Items from a dataset
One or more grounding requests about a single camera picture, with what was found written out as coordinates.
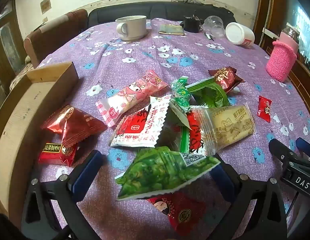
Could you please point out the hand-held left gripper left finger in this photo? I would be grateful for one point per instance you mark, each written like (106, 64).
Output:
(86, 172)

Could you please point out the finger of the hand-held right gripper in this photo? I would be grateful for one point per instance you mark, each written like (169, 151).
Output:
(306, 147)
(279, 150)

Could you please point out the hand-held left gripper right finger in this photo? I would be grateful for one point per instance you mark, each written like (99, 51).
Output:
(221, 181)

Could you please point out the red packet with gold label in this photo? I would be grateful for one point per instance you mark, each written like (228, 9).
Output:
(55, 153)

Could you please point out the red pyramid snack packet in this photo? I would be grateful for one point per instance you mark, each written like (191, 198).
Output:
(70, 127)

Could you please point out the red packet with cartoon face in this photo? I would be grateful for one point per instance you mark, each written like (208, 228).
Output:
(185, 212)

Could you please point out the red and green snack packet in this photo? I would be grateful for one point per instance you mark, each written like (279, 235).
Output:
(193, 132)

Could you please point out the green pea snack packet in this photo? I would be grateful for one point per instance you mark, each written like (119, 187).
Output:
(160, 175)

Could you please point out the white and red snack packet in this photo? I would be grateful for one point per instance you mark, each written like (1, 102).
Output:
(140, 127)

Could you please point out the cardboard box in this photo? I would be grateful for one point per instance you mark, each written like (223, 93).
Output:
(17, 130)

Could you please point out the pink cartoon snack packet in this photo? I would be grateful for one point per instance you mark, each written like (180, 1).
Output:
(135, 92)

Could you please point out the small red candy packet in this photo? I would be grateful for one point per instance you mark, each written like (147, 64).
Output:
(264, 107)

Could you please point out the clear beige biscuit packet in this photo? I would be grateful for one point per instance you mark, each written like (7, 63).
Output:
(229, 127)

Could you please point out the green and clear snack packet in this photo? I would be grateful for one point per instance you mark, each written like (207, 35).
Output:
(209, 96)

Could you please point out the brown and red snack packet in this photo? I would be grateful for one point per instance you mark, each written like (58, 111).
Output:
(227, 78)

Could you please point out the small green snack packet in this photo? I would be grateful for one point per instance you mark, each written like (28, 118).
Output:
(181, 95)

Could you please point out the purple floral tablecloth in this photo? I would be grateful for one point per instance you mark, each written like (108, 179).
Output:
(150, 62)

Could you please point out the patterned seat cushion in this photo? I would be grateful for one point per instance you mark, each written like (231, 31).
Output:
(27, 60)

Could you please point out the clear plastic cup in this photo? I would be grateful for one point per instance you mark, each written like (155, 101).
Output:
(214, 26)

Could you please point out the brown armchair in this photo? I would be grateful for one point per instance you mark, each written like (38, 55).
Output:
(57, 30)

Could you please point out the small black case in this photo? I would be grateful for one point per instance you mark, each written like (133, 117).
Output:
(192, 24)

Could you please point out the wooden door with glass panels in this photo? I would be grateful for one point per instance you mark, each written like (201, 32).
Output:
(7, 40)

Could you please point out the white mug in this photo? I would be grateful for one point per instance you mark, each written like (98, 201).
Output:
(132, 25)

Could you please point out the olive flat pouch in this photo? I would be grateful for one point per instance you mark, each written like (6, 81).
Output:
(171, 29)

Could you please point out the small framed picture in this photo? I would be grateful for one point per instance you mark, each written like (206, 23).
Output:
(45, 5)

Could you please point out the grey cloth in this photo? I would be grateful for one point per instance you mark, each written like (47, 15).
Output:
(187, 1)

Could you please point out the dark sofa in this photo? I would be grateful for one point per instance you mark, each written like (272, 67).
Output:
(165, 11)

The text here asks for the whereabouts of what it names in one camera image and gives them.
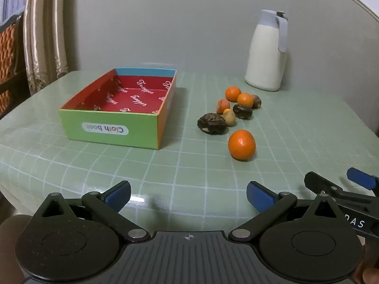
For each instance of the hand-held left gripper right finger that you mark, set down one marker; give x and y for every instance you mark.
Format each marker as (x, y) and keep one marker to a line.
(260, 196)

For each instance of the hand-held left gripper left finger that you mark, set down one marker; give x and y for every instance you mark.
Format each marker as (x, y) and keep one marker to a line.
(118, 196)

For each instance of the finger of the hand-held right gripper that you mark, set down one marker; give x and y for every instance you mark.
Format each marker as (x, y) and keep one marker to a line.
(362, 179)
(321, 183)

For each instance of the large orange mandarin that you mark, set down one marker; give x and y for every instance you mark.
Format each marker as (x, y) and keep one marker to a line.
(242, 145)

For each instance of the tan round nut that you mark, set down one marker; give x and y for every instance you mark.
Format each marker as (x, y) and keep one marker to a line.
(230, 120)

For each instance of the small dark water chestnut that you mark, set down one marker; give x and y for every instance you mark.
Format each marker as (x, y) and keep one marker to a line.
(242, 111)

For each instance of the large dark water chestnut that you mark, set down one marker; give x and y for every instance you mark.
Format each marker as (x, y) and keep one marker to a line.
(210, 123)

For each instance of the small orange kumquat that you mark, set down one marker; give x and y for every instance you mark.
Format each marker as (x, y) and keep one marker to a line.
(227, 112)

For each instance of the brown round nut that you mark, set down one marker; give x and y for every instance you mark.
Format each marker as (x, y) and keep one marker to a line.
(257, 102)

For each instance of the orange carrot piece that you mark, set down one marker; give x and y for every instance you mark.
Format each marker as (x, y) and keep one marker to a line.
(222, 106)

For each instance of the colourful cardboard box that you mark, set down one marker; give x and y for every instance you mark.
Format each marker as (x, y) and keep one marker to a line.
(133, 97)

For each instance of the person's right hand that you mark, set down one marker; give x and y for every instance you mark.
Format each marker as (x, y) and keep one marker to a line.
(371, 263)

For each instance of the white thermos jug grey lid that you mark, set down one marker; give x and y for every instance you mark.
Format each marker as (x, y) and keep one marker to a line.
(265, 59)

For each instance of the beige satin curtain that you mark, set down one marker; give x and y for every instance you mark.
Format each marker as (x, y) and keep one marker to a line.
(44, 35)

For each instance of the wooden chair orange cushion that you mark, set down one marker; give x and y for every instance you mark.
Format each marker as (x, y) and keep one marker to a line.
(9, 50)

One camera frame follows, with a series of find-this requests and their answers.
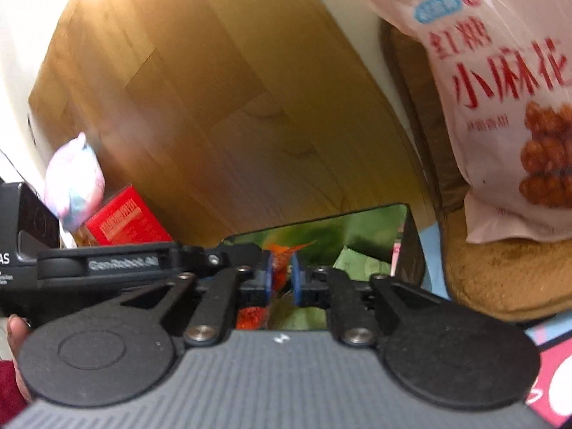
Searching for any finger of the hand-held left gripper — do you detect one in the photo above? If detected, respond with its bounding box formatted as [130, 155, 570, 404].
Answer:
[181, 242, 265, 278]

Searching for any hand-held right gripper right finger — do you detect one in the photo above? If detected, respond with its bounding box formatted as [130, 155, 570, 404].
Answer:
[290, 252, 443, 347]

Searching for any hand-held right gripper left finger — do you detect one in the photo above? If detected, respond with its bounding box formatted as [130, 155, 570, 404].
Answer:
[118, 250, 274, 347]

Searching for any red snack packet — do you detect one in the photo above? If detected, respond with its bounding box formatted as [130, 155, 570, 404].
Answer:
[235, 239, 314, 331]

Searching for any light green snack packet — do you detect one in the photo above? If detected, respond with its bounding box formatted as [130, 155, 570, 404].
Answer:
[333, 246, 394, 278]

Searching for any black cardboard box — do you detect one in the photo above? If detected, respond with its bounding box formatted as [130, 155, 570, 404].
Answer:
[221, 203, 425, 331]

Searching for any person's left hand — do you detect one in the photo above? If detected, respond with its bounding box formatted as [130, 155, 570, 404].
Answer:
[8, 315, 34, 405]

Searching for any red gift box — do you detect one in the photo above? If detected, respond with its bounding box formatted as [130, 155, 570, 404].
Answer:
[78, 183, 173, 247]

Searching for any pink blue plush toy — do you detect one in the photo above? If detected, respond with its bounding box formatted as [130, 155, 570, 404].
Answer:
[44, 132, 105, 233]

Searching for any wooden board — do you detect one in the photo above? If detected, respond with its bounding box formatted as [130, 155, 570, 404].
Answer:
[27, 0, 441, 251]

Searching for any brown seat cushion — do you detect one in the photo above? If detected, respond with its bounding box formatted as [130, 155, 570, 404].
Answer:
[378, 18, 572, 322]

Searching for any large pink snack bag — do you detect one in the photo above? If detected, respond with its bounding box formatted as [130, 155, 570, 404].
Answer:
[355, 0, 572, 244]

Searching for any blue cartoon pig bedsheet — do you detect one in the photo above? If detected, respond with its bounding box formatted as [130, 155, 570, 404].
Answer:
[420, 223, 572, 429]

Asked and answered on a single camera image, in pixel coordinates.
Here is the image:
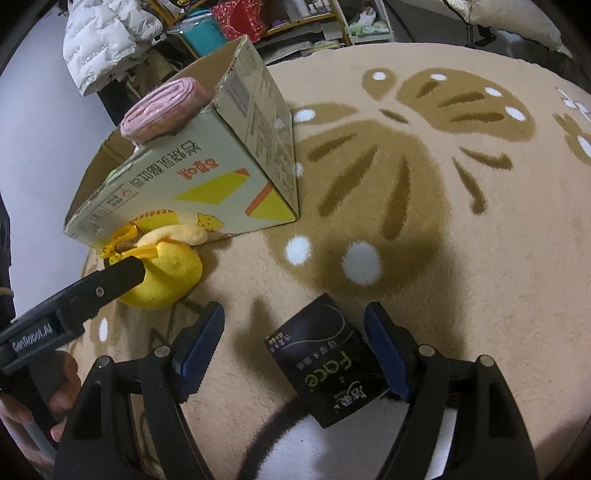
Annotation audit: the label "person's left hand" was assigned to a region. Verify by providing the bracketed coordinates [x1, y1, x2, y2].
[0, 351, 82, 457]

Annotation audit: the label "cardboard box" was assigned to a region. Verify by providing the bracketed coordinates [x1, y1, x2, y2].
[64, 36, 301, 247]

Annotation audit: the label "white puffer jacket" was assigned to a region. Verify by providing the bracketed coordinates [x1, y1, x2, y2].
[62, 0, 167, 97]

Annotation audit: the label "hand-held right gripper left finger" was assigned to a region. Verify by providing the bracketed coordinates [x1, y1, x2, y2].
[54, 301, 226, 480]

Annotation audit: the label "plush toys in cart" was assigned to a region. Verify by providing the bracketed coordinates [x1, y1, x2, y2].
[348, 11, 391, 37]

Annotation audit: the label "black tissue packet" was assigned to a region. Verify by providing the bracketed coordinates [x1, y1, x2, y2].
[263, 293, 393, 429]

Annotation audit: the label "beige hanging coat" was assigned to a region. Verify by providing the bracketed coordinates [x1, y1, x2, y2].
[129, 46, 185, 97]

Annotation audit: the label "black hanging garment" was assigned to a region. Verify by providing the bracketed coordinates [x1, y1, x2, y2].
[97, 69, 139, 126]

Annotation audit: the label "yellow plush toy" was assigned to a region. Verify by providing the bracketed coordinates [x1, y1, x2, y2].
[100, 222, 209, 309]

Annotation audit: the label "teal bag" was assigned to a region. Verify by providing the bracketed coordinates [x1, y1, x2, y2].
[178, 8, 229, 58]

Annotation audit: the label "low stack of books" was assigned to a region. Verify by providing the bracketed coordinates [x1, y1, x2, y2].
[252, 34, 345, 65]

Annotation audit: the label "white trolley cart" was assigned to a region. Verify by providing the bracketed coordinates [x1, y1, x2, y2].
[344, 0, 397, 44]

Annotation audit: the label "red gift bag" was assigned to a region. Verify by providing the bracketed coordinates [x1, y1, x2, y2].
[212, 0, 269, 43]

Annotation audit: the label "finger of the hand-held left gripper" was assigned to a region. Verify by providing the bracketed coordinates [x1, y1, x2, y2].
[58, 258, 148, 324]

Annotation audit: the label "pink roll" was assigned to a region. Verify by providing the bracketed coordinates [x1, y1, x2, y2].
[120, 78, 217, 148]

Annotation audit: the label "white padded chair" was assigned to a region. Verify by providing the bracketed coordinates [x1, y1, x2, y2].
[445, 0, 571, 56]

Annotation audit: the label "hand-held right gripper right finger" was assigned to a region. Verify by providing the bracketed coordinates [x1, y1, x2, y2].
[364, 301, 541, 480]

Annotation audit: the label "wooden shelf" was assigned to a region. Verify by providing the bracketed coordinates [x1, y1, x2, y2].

### TASK DIRECTIONS
Search the entries for the word "large" and copy every line that has it.

### TASK SOLUTION
For each instance of the large orange mandarin that you mark, set down one marker; give x and y for every instance you mark.
For each instance of the large dark water chestnut that you mark, set down one marker; give x and y for every instance you mark.
Searching for any large pink snack bag — do you detect one in the photo above? If detected, respond with its bounding box formatted as [130, 155, 570, 404].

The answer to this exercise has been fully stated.